=== EXERCISE REQUIREMENTS ===
When counting, include every line of the data that holds "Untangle", then state the total alone.

=== GIVEN MATERIAL ===
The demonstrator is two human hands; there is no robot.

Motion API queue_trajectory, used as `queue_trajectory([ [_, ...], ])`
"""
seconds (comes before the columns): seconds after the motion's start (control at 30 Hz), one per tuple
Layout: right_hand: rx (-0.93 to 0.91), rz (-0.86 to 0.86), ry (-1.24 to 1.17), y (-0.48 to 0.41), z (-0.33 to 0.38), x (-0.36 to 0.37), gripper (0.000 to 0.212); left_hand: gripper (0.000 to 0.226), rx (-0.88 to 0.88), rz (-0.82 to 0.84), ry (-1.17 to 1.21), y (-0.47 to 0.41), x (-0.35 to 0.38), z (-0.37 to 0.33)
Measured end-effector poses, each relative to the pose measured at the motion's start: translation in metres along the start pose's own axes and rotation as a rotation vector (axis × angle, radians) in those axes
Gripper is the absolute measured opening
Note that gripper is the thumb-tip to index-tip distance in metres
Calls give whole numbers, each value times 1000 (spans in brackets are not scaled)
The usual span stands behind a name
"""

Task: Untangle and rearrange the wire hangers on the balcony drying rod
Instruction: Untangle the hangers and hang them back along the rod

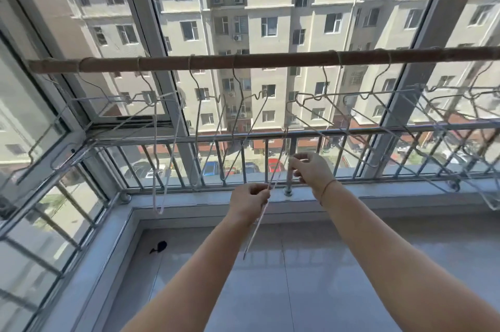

=== ANSWER TO THE EXERCISE ===
2